De todo modo, as forças de resistências não foram capazes de conter o avanço dos inimigos. Munidos de lanças e escudos, os incas não conseguiram deter as tropas de Pizarro, que atacavam com fúria para subjugar os nativos o mais rápido possível. Assim, Atahualpa caiu e foi capturado naquela manhã de 16 de novembro de 1532.

Segundo MacQuarrie, que morou cinco anos no Peru durante seus estudos de campo, mesmo o pagamento em ouro não foi suficiente para impedir a execução do líder cativo. A civilização inca, com isso, ficaria claramente dividida em duas partes bem distintas.

PONTOS TURÍSTICOS

As cidades pré-colombianas de Macchu Picchu e Cuzco, que recebem anualmente milhares de turistas, são tidas, respectivamente, como centro religioso e capital do império inca.

Hoje, turistas de todo o mundo se acotovelam nas ruas de Macchu Picchu e disputam os melhores ângulos para fotografar as antigas ruínas da opulenta cidade inca. Contudo, ela não era o principal centro populacional da região incaica, ficando atrás de Cuzco, em termos de importância. Embora o império não fosse unificado, mas sim uma aglutinação de pequenos reinos sob um comando inca, pode-se compreender que a "capital" era Cuzco.

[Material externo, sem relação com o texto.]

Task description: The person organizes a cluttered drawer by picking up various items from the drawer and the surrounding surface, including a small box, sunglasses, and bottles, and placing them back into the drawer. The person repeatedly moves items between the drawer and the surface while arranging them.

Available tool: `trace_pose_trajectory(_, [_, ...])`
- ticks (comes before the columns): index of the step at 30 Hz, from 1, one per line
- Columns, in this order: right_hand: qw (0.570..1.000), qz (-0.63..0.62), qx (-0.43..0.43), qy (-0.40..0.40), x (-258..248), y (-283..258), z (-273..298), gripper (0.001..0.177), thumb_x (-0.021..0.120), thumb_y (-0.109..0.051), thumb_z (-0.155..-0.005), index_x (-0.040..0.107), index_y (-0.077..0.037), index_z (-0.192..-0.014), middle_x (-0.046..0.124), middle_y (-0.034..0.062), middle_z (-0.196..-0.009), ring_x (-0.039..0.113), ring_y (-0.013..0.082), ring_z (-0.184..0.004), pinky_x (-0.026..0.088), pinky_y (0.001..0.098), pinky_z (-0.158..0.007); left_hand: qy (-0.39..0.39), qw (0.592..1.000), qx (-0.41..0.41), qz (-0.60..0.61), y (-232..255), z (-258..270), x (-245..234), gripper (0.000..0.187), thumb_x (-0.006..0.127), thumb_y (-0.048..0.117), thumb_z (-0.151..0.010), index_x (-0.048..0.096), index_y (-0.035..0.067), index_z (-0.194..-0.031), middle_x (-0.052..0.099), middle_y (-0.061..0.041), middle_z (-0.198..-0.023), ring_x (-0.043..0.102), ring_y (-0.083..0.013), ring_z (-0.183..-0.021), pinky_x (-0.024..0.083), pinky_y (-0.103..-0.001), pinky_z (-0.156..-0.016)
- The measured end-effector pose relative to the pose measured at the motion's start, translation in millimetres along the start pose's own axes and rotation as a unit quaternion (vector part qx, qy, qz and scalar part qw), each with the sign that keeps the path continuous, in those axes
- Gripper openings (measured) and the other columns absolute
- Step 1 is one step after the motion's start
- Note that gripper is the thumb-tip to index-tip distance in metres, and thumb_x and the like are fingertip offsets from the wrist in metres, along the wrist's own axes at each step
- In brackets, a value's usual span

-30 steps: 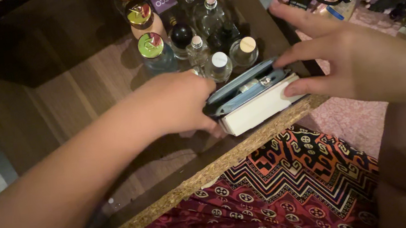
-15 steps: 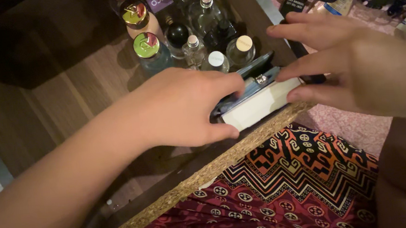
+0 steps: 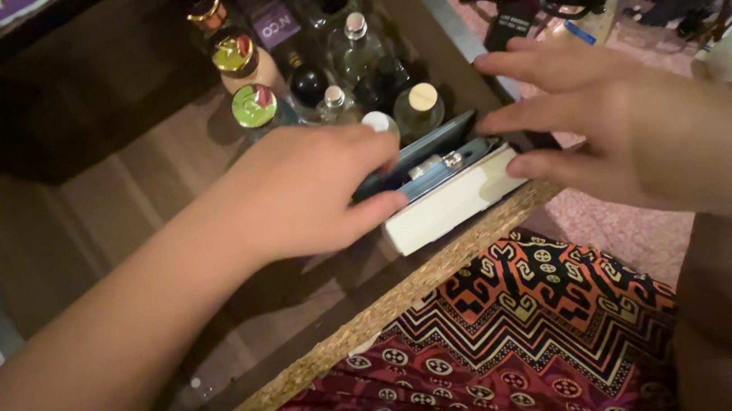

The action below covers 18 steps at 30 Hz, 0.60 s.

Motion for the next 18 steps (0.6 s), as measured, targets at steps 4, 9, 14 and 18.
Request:
trace_pose_trajectory(4, [0.998,-0.037,0.041,-0.007,-8.4,11.1,13.5,0.042,0.074,-0.027,-0.084,0.072,-0.009,-0.122,0.057,0.0196,-0.149,0.056,0.0358,-0.134,0.045,0.046,-0.11,0.023,0.998,0.053,0.012,5.6,2.0,-3.6,0.029,0.068,0.035,-0.091,0.064,0.008,-0.101,0.068,-0.009,-0.094,0.069,-0.0323,-0.085,0.053,-0.046,-0.069])
trace_pose_trajectory(9, [0.991,-0.004,0.13,-0.006,-32.3,36.0,61.5,0.044,0.07,-0.031,-0.088,0.071,-0.01,-0.127,0.059,0.0162,-0.148,0.058,0.0323,-0.131,0.047,0.0446,-0.108,0.019,0.995,0.099,0.012,26.0,1.0,-3.2,0.031,0.07,0.032,-0.086,0.064,0.008,-0.103,0.064,-0.009,-0.088,0.068,-0.03,-0.083,0.053,-0.044,-0.065])
trace_pose_trajectory(14, [0.972,0.038,0.231,-0.017,-53.8,50.6,95.2,0.045,0.065,-0.034,-0.092,0.069,-0.012,-0.131,0.061,0.0127,-0.148,0.061,0.0289,-0.129,0.049,0.0432,-0.106,-0.021,0.999,0.047,-0.003,42.8,-2.1,6.9,0.051,0.071,0.025,-0.085,0.062,0.017,-0.135,0.062,-0.01,-0.097,0.069,-0.0266,-0.079,0.054,-0.041,-0.058])
trace_pose_trajectory(18, [0.984,0.079,0.156,-0.041,-43.0,30.2,80.6,0.046,0.062,-0.037,-0.095,0.068,-0.013,-0.134,0.062,0.0099,-0.147,0.064,0.0262,-0.127,0.051,0.0421,-0.105,0.048,0.991,0.101,-0.073,50.7,-0.2,8.8,0.059,0.072,0.024,-0.079,0.062,0.022,-0.137,0.061,-0.013,-0.111,0.067,-0.0301,-0.092,0.055,-0.039,-0.062])
Point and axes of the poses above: each hand's wrist, its own z-axis away from the middle knuckle, its own x-axis out of the palm, y = z × x, the point moved 1 cm from there along -z, towards the middle knuckle
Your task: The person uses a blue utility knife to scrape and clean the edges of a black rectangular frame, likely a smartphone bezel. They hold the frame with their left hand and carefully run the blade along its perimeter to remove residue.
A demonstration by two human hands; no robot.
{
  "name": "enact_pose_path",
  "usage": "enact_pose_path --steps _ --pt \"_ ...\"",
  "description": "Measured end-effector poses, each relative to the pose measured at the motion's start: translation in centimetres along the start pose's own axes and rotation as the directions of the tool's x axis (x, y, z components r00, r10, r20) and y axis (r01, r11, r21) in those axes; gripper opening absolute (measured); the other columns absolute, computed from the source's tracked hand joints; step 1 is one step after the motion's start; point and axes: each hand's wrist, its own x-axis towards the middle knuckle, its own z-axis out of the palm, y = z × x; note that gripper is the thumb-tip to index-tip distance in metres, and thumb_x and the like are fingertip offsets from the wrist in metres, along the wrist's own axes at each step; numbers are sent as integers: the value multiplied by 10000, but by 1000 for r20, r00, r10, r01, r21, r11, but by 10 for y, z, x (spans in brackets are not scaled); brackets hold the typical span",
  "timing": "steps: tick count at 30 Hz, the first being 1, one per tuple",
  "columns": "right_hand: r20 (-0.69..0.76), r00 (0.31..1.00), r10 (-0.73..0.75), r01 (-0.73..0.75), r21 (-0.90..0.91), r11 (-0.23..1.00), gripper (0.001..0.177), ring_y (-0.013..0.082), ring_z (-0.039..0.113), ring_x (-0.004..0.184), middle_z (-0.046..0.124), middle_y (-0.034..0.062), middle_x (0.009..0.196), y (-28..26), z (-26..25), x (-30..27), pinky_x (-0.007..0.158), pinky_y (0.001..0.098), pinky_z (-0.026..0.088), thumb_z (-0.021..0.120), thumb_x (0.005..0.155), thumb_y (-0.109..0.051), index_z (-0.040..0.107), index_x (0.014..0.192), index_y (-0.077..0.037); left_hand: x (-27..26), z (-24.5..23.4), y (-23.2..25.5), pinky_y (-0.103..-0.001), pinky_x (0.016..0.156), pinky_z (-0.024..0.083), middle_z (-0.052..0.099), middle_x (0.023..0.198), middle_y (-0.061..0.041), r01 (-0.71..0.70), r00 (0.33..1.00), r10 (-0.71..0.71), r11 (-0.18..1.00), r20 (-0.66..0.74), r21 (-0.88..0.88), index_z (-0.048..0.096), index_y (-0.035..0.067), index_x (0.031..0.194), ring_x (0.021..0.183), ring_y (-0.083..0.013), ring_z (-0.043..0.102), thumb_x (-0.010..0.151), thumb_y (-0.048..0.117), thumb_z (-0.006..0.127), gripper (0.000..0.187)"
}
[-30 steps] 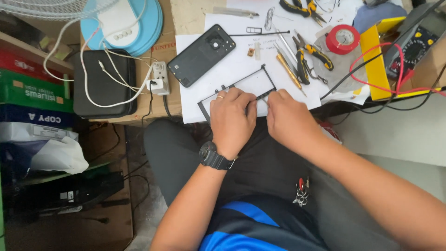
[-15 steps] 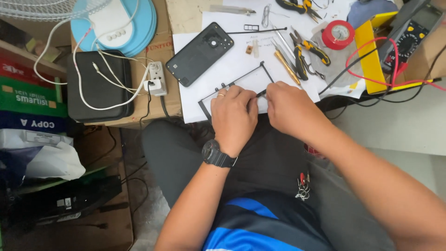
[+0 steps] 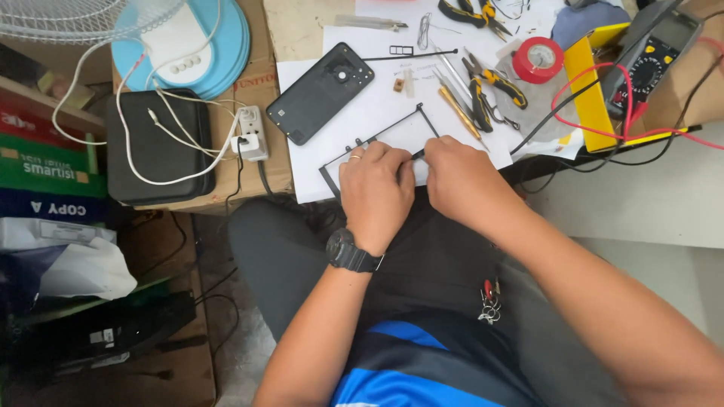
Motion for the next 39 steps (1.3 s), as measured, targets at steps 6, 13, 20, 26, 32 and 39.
enact_pose_path --steps 6,13,20,26,32,39 --pt "-104 994 19 -10 89 996 180 483 783 891 634 146 915 3 20 -13 742 589 673 541 1114 -117 678 1061 -12 2 -3 4 -399 803 481 750 928 -19 12 1000 -12 1000 16 -13 886 162 1008 894 -263 681 995 164 804 83" --pt "24 1000 1 -2 16 1000 258 383 801 822 685 95 866 7 1 9 723 538 706 532 1047 -55 787 1064 -16 5 -8 7 -394 798 497 778 943 -41 18 998 -19 1000 52 9 898 150 1030 892 -276 701 1010 162 802 99" --pt "-144 989 -28 40 81 996 183 512 784 927 650 178 913 1 23 -14 716 616 673 544 1103 -66 699 1041 10 3 -13 8 -400 809 486 776 970 -52 -5 999 4 1000 50 17 896 142 1055 915 -272 692 1040 174 786 116" --pt "-60 998 -38 38 6 999 250 399 801 866 676 96 899 4 9 2 731 548 703 515 1071 -37 764 1079 -20 2 -13 9 -401 809 489 775 968 -53 -20 998 18 999 52 33 898 141 1056 916 -280 692 1032 173 792 114" --pt "-135 990 -30 40 72 997 199 506 780 959 662 185 943 -2 20 -13 748 639 668 529 1096 -52 716 1089 15 3 -9 3 -413 791 492 767 958 -45 -37 999 37 999 17 20 893 149 1035 909 -285 694 1023 173 796 101" --pt "-20 999 -26 26 28 999 297 378 811 847 696 103 881 9 9 13 713 536 708 503 1077 -47 798 1108 -36 2 -7 0 -419 793 495 772 951 -47 -35 999 35 999 31 25 896 149 1031 902 -302 697 1007 173 805 97"
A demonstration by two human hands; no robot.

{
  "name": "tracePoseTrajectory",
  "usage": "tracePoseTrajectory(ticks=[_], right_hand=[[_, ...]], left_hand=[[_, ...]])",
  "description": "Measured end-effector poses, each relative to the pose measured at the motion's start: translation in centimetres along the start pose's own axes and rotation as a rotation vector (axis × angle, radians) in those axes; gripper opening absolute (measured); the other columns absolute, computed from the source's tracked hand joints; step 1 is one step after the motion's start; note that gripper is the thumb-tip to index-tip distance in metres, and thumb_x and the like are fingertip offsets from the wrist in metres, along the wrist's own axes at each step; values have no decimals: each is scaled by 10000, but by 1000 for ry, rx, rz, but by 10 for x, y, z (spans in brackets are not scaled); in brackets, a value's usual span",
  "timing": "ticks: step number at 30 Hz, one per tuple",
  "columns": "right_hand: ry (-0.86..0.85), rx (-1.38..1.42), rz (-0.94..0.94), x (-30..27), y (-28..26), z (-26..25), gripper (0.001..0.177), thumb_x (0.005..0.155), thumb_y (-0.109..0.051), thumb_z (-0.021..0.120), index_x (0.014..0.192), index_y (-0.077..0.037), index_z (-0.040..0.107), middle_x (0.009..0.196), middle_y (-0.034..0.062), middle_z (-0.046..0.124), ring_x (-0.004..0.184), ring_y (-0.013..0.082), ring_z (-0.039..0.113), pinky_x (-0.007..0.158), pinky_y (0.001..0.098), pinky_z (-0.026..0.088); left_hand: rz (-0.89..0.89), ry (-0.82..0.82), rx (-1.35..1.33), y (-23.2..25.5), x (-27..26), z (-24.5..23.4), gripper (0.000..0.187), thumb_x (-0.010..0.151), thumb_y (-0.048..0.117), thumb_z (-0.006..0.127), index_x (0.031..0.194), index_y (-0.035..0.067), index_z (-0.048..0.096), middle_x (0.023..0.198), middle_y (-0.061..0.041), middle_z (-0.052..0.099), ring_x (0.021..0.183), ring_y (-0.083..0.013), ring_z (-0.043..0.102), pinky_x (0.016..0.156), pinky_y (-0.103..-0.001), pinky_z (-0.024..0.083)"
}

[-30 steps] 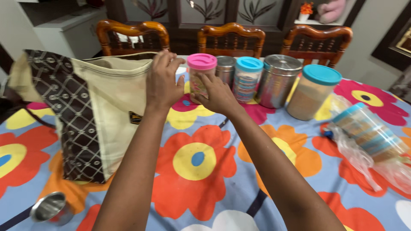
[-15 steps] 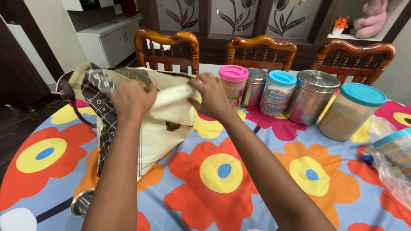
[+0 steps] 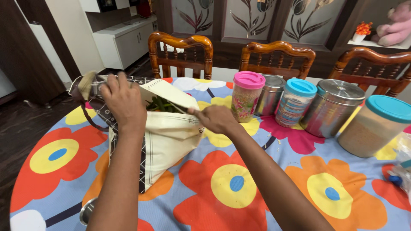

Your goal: The person pours grains from a plastic bag into a clear container, secures the lid, and then unpacks vegetables from a tote bag onto the table. The person arranges the containers and vegetables on the table.

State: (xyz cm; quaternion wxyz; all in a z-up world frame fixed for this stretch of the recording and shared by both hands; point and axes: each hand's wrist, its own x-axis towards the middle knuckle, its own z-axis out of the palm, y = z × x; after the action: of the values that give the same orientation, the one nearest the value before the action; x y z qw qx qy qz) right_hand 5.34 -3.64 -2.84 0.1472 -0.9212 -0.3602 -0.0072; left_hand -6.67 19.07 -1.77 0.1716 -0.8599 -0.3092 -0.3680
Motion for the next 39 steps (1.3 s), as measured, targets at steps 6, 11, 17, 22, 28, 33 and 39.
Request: tracePoseTrajectory(ticks=[6, 11, 17, 22, 28, 33, 39], right_hand=[[616, -184, -501, 30, -15, 14, 547, 597, -252, 765, 1143, -269, 738, 1312, 161, 585, 1172, 398, 636, 960, 538, 504], [350, -209, -531, 51, -35, 38, 991, 664, -231, 806, 1512, -438, 337, 1511, 288, 340, 1157, 456, 598, 853, 526, 542], [105, -194, -234, 57, -33, 62, 987, 850, -184, 689, 1654, -306, 130, 1172, 232, 649, 1041, 428, 643, 846, 507, 551], [278, -38, -193, 69, -3, 77, 818, 780, -73, 666, 1537, -50, 359, 899, 241, 716, 884, 437, 691, 792, 526, 555], [555, 230, -164, 60, 44, 71, 458, 804, -84, 653, 1259, -34, 628, 847, 263, 711, 804, 466, 691, 789, 538, 545], [599, 445, 54, 49, 71, 63, 301, 882, -106, 620, 1168, -27, 672, 774, 260, 702, 740, 407, 718, 704, 487, 552], [894, 520, -56, 45, 122, 83, 408, 844, -48, 631, 1249, 1, 632, 833, 260, 706, 752, 376, 732, 700, 446, 557]], left_hand=[[-372, -359, -95, -17, -7, 5, 887, 650, 315, 914, 1452, 273, 537, 1663, -227, 86, 1401, -540, 345, 1041, -665, 380], [-532, -580, -366, -35, -26, 39, 1070, 561, 406, 973, 1507, 386, 474, 1643, -315, 161, 1255, -467, 588, 937, -493, 560], [-551, -532, -302, -33, -26, 47, 1212, 567, 463, 966, 1584, 430, 308, 1500, -365, 318, 1189, -478, 589, 903, -478, 554], [-570, -493, -400, -37, -29, 53, 1246, 630, 379, 928, 1612, 406, 163, 1214, -296, 593, 1091, -462, 628, 882, -494, 542], [-635, -308, -987, -23, -29, 63, 987, 715, 57, 743, 1531, 362, 278, 1086, -152, 739, 1002, -361, 717, 908, -438, 553], [-531, -48, -1309, -5, -22, 62, 842, 686, -82, 625, 1422, 272, 420, 1127, -105, 716, 973, -245, 725, 845, -358, 555], [-176, -3, -1508, 12, -16, 53, 797, 672, -170, 553, 1368, 212, 487, 1060, -41, 648, 895, -154, 681, 643, -261, 537]])
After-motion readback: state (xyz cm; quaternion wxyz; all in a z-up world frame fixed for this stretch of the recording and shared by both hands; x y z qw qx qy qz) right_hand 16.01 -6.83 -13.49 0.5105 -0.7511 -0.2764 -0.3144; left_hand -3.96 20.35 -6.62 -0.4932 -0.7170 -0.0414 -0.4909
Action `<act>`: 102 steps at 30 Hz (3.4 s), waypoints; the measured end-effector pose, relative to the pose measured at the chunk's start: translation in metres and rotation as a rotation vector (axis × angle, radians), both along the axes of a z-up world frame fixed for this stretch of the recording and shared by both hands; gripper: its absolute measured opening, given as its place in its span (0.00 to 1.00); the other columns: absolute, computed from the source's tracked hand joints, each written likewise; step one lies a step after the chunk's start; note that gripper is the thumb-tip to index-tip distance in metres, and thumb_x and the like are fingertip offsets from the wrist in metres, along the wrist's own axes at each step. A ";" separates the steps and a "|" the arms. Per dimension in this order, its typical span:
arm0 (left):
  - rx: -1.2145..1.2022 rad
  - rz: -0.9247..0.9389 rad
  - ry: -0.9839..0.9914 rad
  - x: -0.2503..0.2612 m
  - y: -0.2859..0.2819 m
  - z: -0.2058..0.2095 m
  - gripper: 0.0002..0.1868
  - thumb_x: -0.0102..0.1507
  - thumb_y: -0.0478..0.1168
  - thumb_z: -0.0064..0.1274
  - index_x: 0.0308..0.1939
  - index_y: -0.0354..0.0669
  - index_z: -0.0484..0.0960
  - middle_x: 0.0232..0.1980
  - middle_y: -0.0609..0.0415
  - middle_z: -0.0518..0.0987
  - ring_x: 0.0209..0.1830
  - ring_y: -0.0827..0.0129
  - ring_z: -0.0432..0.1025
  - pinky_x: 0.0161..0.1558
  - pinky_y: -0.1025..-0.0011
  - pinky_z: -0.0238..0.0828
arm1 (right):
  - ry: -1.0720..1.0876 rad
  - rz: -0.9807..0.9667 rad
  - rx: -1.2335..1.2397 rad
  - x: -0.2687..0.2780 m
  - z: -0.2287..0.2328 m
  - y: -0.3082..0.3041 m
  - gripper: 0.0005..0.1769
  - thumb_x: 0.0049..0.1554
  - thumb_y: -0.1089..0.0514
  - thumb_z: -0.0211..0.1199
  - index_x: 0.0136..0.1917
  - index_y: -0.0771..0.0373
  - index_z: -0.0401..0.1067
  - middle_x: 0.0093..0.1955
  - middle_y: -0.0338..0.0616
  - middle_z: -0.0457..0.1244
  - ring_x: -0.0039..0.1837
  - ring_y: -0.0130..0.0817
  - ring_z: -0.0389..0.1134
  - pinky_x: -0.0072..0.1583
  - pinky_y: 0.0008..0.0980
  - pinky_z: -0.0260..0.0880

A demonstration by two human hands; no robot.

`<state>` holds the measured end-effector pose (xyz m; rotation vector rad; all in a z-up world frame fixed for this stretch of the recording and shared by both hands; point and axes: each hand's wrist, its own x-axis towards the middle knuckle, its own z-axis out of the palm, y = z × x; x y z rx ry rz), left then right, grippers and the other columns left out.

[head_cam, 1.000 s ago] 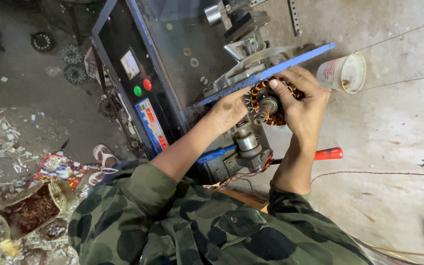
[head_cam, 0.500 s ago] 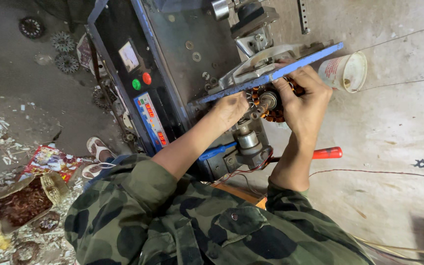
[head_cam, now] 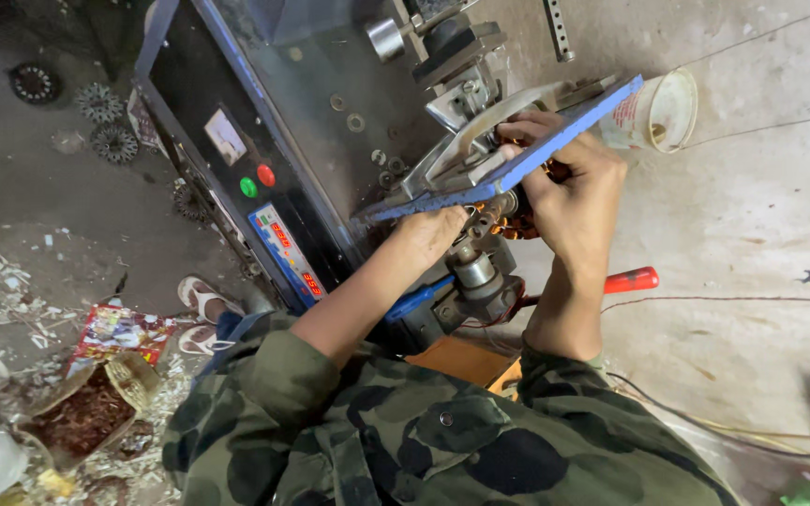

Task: The person operates a motor winding machine, feeding copper wire into the stator slots and rotating the stator to wind the coils. The person repeatedly adjusts the stator and presses the machine's control buttons to advance the winding process.

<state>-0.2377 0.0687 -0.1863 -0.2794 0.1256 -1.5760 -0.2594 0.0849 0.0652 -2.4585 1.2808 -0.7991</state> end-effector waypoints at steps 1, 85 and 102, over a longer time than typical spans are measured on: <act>-0.027 -0.017 -0.028 0.002 0.003 0.002 0.22 0.66 0.36 0.61 0.63 0.39 0.76 0.62 0.52 0.80 0.63 0.67 0.74 0.67 0.68 0.71 | -0.003 -0.022 0.022 0.001 0.002 0.000 0.12 0.57 0.67 0.71 0.55 0.65 0.81 0.56 0.50 0.72 0.59 0.38 0.74 0.59 0.32 0.72; 0.031 -0.112 -0.160 0.025 -0.013 -0.041 0.21 0.72 0.38 0.43 0.70 0.41 0.69 0.70 0.49 0.72 0.67 0.60 0.70 0.70 0.58 0.67 | -0.014 0.027 -0.031 0.005 -0.002 0.005 0.14 0.58 0.67 0.71 0.58 0.62 0.81 0.59 0.50 0.71 0.64 0.42 0.74 0.65 0.34 0.73; -0.293 0.165 -1.427 -0.028 -0.042 -0.086 0.20 0.73 0.39 0.41 0.68 0.37 0.71 0.67 0.45 0.76 0.64 0.59 0.71 0.67 0.60 0.69 | 0.031 0.020 -0.020 0.004 0.000 0.007 0.13 0.59 0.66 0.68 0.58 0.64 0.80 0.59 0.51 0.71 0.63 0.38 0.73 0.65 0.33 0.71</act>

De acordo com o historiador Eduardo Natalino dos Santos, da USP, Cuzco guardava as origens da etnia e, por isso, era tão importante para os indígenas. Contudo, não era a única. "Atahualpa, por exemplo, estava numa 'segunda capital', Tumibamba, no Equador, na época da chegada dos castelhanos", conta.

Macchu Picchu era uma cidade bem menor, cuja função para o império ainda não foi totalmente esclarecida pelos historiadores. Alguns acreditam que era um grande centro religioso, pois ficava em um ponto mais elevado. No entanto, essa afirmação pode ser refutada por alguns especialistas que crêem em outros significados diversos.

Kim MacQuarrie, autor de The last days of the incas, esclarece que as ruínas de Macchu Picchu, eleita uma das Sete Maravilhas do Mundo Moderno, em 2007, foram descobertas pelo jovem explorador americano Hiram Bingham, em 1911, durante uma expedição à América Latina. Escondida em meio a uma selva densa, abafada, até então desconhecida pelos aventureiros e localizada no topo de uma grande cadeia de montanhas, Macchu Picchu foi considerada, em um primeiro momento, a antiga e lendária Vilcabamba, onde o espanhol Francisco Pizzaro enfrentou a resistência inca por anos.

Contudo, essa idéia inicial foi logo esquecida. O fato, explica MacQuarrie, é que até hoje a cidade dos rebeldes permanece oculta na selva peruana, à espera de seu descobridor. No entanto, talvez nunca seja encontrada, pois faltam referências geográficas mais precisas para auxiliar em sua busca.